Barely a month after mpox was confirmed in Uganda, the World Health Organisation (WHO) declared that the cross-border infections and upsurge in cases of the viral disease constitute a public health emergency of international concern.

Dr Jane Ruth Aceng, the Health minister, said the detection of the two cases in Uganda was indicative of rising cross-border transmission of mpox. She also indicated that the two cases were a spillover of the high disease burden in the neighbouring Democratic Republic of the Congo (DRC).

“The two individuals were admitted and treated in Bwera Hospital and have since recovered and been discharged with no complications. This is the first time mpox has been confirmed in Uganda,” Minister Aceng said.

The minister, like the Africa Centres for Disease Control and Prevention (Africa CDC) scientists, said mpox transmission in the eastern DRC is expanding rapidly “with a new epicentre in North Kivu that is adjacent to Uganda.”

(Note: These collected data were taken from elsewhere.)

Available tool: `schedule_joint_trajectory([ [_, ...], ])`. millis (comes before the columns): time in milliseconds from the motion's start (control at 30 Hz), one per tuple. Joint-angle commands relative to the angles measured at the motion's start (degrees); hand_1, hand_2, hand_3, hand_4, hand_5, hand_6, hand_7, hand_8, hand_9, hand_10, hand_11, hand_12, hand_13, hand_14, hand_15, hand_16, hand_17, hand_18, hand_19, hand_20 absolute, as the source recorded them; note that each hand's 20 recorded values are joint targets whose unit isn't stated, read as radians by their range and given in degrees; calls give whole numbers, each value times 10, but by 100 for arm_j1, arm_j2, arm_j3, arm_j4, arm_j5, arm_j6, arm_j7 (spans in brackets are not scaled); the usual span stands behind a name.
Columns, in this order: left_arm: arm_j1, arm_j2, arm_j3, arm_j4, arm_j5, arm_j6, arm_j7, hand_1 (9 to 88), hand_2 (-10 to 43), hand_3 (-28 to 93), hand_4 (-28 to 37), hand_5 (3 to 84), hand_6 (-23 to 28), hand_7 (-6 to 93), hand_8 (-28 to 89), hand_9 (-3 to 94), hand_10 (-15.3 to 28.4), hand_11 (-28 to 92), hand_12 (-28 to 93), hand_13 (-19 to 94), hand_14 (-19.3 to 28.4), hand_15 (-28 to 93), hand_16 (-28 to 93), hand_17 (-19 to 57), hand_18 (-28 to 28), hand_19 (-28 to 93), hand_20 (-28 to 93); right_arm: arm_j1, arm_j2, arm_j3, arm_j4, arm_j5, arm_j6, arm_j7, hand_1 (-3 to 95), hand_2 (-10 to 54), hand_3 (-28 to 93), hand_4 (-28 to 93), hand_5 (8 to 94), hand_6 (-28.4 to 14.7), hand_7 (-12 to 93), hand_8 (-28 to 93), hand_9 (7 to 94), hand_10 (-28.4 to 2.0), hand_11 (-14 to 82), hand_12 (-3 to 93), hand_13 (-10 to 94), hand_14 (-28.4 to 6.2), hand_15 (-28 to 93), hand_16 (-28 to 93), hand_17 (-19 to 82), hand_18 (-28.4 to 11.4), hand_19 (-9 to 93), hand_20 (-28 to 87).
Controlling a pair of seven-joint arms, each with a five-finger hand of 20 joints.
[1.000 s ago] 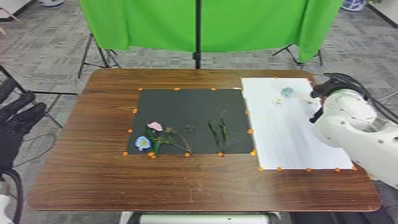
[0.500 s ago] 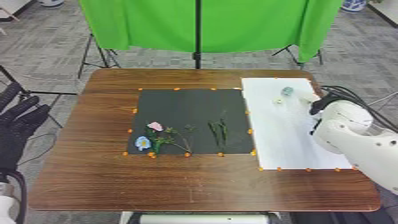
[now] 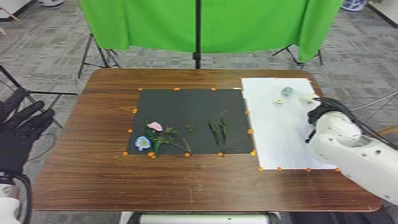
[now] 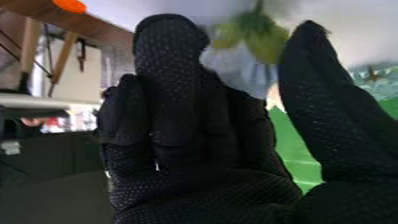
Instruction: Arrange flowers
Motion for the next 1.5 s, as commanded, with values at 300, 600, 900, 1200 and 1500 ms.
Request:
schedule_joint_trajectory([
  [300,71,-90,45,6,-17,-11,29,187,69,753,-283,307,65,104,-77,289,183,244,122,222,266,513,-89,-88,271,585,86,91,-44,-516,23,-884,1007,175,557,-95,714,-282,798,13,263,20,913,-71,142,294,830,-36,618,161,495,-163,932,344],
  [600,105,-89,-17,-61,45,-41,27,188,71,753,-283,307,65,104,-77,289,183,244,122,221,266,514,-89,-87,271,585,86,212,34,-615,-472,-1338,1464,125,565,-95,727,-283,817,3,250,32,933,-58,130,321,848,-29,620,173,514,-163,932,379],
  [900,113,-77,-80,-96,89,-51,4,187,71,754,-283,308,65,104,-77,288,184,243,122,221,266,513,-89,-87,271,585,86,1417,-526,-1738,-1249,-1555,1742,-535,569,-95,730,-283,829,-1,237,40,937,-57,143,320,859,-26,622,179,522,-166,932,401],
  [1200,119,-45,-110,-77,104,-52,-60,187,71,755,-283,308,66,103,-76,289,184,243,122,221,266,514,-89,-87,271,586,86,2529,-1799,-2828,-1214,-1180,1724,-1183,571,-95,731,-283,831,-2,232,47,937,-56,147,326,856,-24,629,186,523,-163,932,412],
  [1500,236,-52,-387,-56,59,27,-110,187,71,755,-283,308,66,104,-77,288,183,243,122,222,265,514,-90,-88,271,585,86,2985,-2836,-3628,-859,-810,1826,-1567,569,-95,730,-283,831,1,232,48,937,-54,151,325,854,-23,636,189,524,-157,932,423],
])
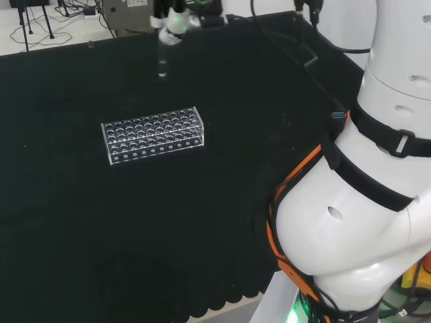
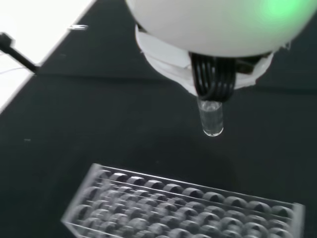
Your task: Shake the test tube.
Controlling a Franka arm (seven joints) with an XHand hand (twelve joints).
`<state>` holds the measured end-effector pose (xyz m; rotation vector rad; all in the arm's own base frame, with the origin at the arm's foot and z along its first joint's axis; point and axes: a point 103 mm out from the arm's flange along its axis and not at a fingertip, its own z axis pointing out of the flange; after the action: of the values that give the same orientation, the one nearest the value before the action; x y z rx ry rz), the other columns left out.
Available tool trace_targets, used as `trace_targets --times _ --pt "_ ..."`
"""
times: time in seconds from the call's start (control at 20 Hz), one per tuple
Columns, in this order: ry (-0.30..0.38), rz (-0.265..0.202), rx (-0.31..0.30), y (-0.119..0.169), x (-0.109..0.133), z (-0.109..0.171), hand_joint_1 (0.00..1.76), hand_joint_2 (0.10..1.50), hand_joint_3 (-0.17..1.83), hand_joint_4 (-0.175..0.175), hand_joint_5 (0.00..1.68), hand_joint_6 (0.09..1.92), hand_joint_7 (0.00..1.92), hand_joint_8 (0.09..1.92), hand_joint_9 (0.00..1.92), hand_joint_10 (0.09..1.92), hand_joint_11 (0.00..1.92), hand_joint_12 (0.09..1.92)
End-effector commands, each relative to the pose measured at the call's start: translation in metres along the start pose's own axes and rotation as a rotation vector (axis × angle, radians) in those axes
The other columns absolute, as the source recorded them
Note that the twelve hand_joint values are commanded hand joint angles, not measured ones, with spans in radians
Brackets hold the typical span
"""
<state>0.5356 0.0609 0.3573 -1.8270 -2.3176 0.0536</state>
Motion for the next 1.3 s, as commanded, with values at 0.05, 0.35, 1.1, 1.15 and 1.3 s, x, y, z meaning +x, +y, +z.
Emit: trace_targets --times 0.05,0.35,1.1,1.15,1.3 --pt "-0.043 0.092 0.007 -0.019 -0.042 -0.004 1.45 0.45 0.85 -0.175 1.50 0.28 1.63 0.27 1.50 0.22 1.17 1.13" --pt "-0.056 0.110 0.005 -0.023 -0.053 -0.007 1.45 0.45 0.85 -0.175 1.50 0.28 1.63 0.27 1.50 0.22 1.17 1.13" --pt "0.015 -0.060 0.016 0.010 0.022 0.007 1.45 0.45 0.84 -0.175 1.53 0.22 1.64 0.25 1.51 0.19 1.17 1.13" --pt "0.018 -0.072 0.018 0.011 0.027 0.008 1.45 0.45 0.84 -0.175 1.52 0.23 1.64 0.24 1.52 0.18 1.17 1.13" --pt "0.017 -0.107 0.031 0.015 0.039 0.012 1.45 0.45 0.84 -0.175 1.52 0.24 1.64 0.24 1.52 0.18 1.17 1.13"
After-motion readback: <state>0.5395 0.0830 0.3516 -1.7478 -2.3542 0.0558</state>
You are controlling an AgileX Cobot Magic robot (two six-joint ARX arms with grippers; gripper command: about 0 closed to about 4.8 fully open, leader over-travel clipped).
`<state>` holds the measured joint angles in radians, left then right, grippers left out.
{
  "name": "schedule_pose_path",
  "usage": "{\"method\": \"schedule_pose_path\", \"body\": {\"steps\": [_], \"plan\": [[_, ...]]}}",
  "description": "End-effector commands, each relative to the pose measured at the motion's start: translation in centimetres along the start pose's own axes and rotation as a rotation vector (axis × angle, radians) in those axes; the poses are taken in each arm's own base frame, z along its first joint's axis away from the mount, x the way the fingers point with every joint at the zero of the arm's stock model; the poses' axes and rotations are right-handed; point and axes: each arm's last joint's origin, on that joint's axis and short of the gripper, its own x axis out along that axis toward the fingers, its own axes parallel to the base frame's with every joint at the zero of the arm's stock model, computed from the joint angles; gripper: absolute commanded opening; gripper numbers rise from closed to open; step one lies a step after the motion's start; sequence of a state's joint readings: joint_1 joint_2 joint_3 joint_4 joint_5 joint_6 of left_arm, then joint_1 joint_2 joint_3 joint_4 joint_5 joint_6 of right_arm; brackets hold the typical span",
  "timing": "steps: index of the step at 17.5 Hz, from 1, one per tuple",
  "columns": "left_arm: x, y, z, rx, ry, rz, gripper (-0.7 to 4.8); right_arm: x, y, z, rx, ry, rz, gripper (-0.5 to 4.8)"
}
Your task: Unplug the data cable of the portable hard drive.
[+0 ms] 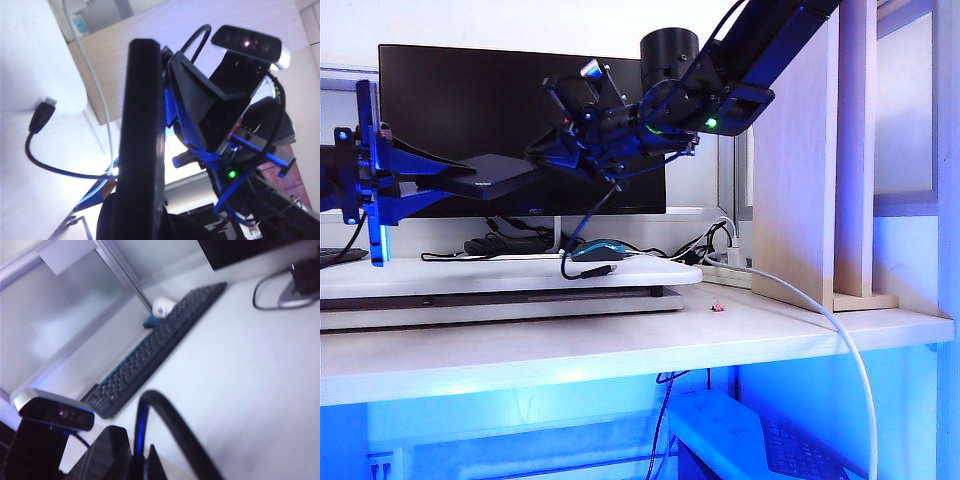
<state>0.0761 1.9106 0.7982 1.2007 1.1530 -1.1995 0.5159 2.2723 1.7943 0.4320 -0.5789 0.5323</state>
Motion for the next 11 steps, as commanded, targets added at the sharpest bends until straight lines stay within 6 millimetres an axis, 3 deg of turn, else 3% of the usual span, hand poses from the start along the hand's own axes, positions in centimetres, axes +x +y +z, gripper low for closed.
{"method": "schedule_pose_path", "body": {"steps": [1,5,11], "plan": [[-0.4,0.7,-0.6,-0.064,0.086,0.002,-0.06,-2.0,-0.7,5.1,-0.12,-0.224,-0.12,-0.06],[-0.5,0.6,-0.8,-0.068,0.135,-0.019,-0.06,-2.8,-1.8,5.5,-0.132,-0.219,-0.161,-0.06],[-0.7,0.9,-0.7,-0.058,0.059,0.02,-0.06,-3.2,-2.3,5.8,-0.133,-0.225,-0.172,-0.06]]}}
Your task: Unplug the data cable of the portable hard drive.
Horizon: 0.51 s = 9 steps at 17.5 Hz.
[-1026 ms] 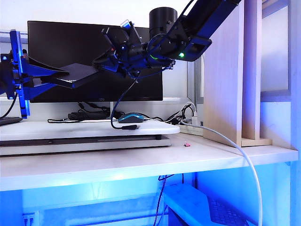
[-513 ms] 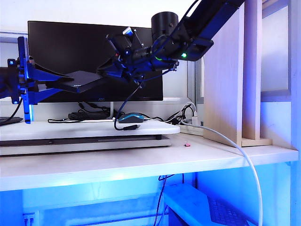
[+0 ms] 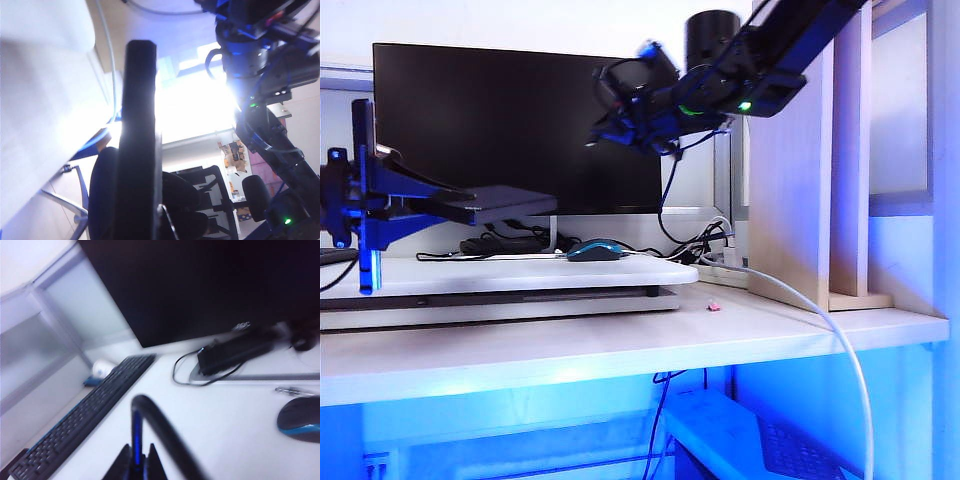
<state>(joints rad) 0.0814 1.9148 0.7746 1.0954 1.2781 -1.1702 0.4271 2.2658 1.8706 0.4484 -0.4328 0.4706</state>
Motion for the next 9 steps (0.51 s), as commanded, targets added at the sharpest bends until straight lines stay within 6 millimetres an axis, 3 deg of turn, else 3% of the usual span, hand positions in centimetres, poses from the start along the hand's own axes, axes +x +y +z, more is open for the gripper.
{"method": "schedule_pose_path", "body": {"steps": [1,3,6,9], "plan": [[-0.5,-0.2,0.5,0.037,-0.089,0.028,-0.06,-0.4,-0.2,1.1,-0.024,-0.039,-0.01,-0.06],[-0.8,-0.1,0.8,0.042,-0.142,0.051,-0.06,-0.4,-0.2,1.1,-0.05,-0.042,-0.017,-0.06],[-2.6,0.4,2.2,0.025,-0.412,0.173,-0.06,0.5,-1.6,0.5,-0.029,-0.027,-0.04,-0.06],[-3.2,0.5,3.5,0.045,-0.462,0.224,-0.06,1.6,-2.4,-0.1,-0.012,0.015,-0.04,-0.06]]}}
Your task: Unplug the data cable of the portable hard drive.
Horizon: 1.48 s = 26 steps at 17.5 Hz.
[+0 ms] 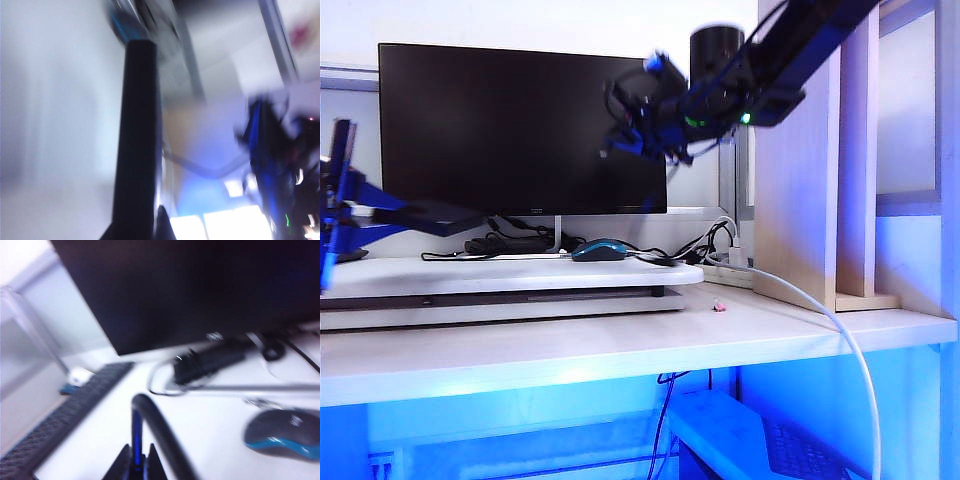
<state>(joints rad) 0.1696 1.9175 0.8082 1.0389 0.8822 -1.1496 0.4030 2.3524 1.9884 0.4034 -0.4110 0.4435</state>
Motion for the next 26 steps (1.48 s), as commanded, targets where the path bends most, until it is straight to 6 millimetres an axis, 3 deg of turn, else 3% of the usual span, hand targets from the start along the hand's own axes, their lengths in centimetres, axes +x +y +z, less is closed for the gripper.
{"method": "schedule_pose_path", "body": {"steps": [1,4,6,11,15,17,18,21,24,25,26], "plan": [[0.4,-0.3,1.4,0.067,-0.041,0.035,-0.06,0.8,-0.3,-0.3,0.008,0.02,0.008,-0.06],[0.5,-0.2,2.2,0.079,-0.1,0.104,-0.06,1.1,-0.8,-1.0,0.014,0.025,-0.02,-0.06],[0.6,0.7,2.4,0.053,-0.189,0.217,-0.06,1.2,-1.9,-2.6,0.043,0.078,-0.072,-0.06],[0.7,2.4,2.4,-0.002,-0.231,0.309,-0.06,1.6,-3.6,-5.5,0.082,0.148,-0.137,0.05],[1.4,2.7,3.7,-0.007,-0.244,0.327,-0.05,1.7,-4.4,-6.6,0.094,0.156,-0.219,1.76],[2.2,2.5,5.1,0.011,-0.267,0.317,-0.03,1.7,-4.6,-6.5,0.095,0.148,-0.237,2.11],[2.9,2.3,6.4,0.027,-0.284,0.305,0.31,1.5,-5.1,-6.5,0.13,0.142,-0.247,2.55],[4.6,1.8,9.0,0.042,-0.274,0.279,0.33,0.7,-7.1,-6.2,0.252,0.118,-0.292,3.85],[5.8,1.1,10.7,0.067,-0.284,0.253,1.31,-0.1,-8.5,-5.2,0.309,0.079,-0.318,4.0],[6.1,0.8,11.3,0.069,-0.291,0.256,2.07,-0.3,-8.8,-4.4,0.302,0.057,-0.316,4.01],[6.3,0.6,11.6,0.073,-0.29,0.257,2.24,-0.3,-8.9,-3.8,0.289,0.035,-0.312,4.01]]}}
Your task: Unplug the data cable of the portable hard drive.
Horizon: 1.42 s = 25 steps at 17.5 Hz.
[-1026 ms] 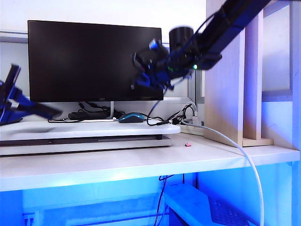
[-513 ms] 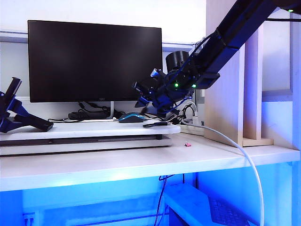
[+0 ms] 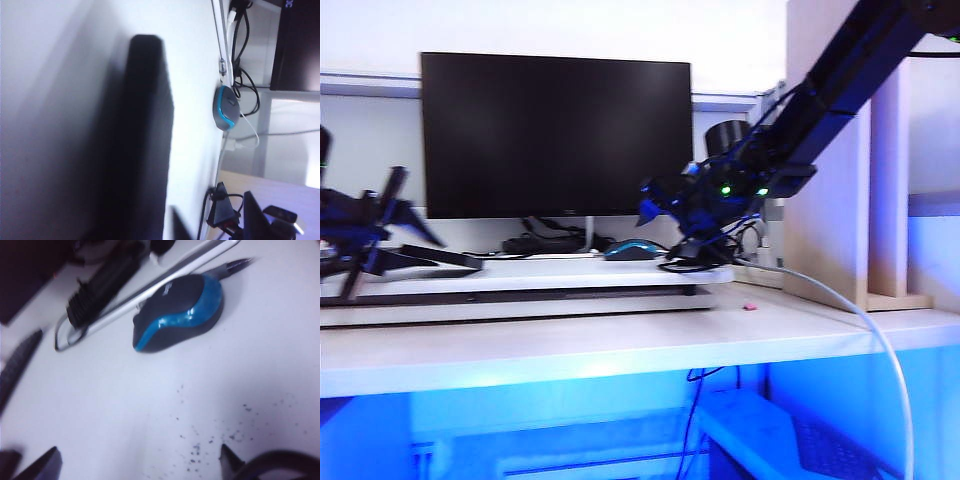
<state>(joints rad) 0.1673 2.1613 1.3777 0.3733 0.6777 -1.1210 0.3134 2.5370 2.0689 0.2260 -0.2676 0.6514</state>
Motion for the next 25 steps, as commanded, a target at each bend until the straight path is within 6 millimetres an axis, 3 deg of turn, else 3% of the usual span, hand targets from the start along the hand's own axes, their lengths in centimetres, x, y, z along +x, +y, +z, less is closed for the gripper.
{"method": "schedule_pose_path", "body": {"steps": [1,3,8,10,11,15,25], "plan": [[-0.6,-2.7,3.3,0.265,-0.246,-0.08,2.52,-0.4,1.4,2.5,-0.028,-0.1,0.056,4.0],[-0.5,-2.9,3.5,0.272,-0.247,-0.076,3.15,-0.6,2.4,3.8,-0.09,-0.154,0.056,4.0],[-0.5,-3.4,3.9,0.292,-0.281,-0.067,3.21,-1.0,2.7,5.5,-0.169,-0.191,0.018,4.01],[-0.5,-3.7,4.0,0.288,-0.281,-0.066,4.52,-1.0,2.5,5.5,-0.167,-0.179,0.01,4.22],[-0.4,-3.9,4.1,0.277,-0.273,-0.051,4.79,-0.9,2.3,5.3,-0.166,-0.179,0.01,4.23],[-0.4,-4.7,4.6,0.299,-0.283,-0.036,4.79,-0.4,1.8,4.8,-0.163,-0.171,0.007,4.28],[0.5,-5.8,4.0,0.306,0.018,-0.153,4.79,0.1,0.2,2.7,-0.095,0.032,-0.079,4.27]]}}
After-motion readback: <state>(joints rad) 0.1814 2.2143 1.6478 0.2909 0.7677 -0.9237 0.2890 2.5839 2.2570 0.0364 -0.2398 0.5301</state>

“This happens amidst our regular cross-border human interactions between our two countries for trade, culture and social reasons. This means the risk of importation into Uganda remains high given the long incubation period of seven to 14 days,” Minister Aceng added.

Information from Africa CDC, an autonomous body of the African Union, indicates that the surge in mpox cases across Africa in 2024 has matched 2023’s total in just six months. Details from the Africa health body show that, from January to July, about 15,074 mpox cases (2,853 confirmed; 12,221 suspected) and 461 deaths (a case fatality rate of 3.06 percent) have been reported across 12 AU member states.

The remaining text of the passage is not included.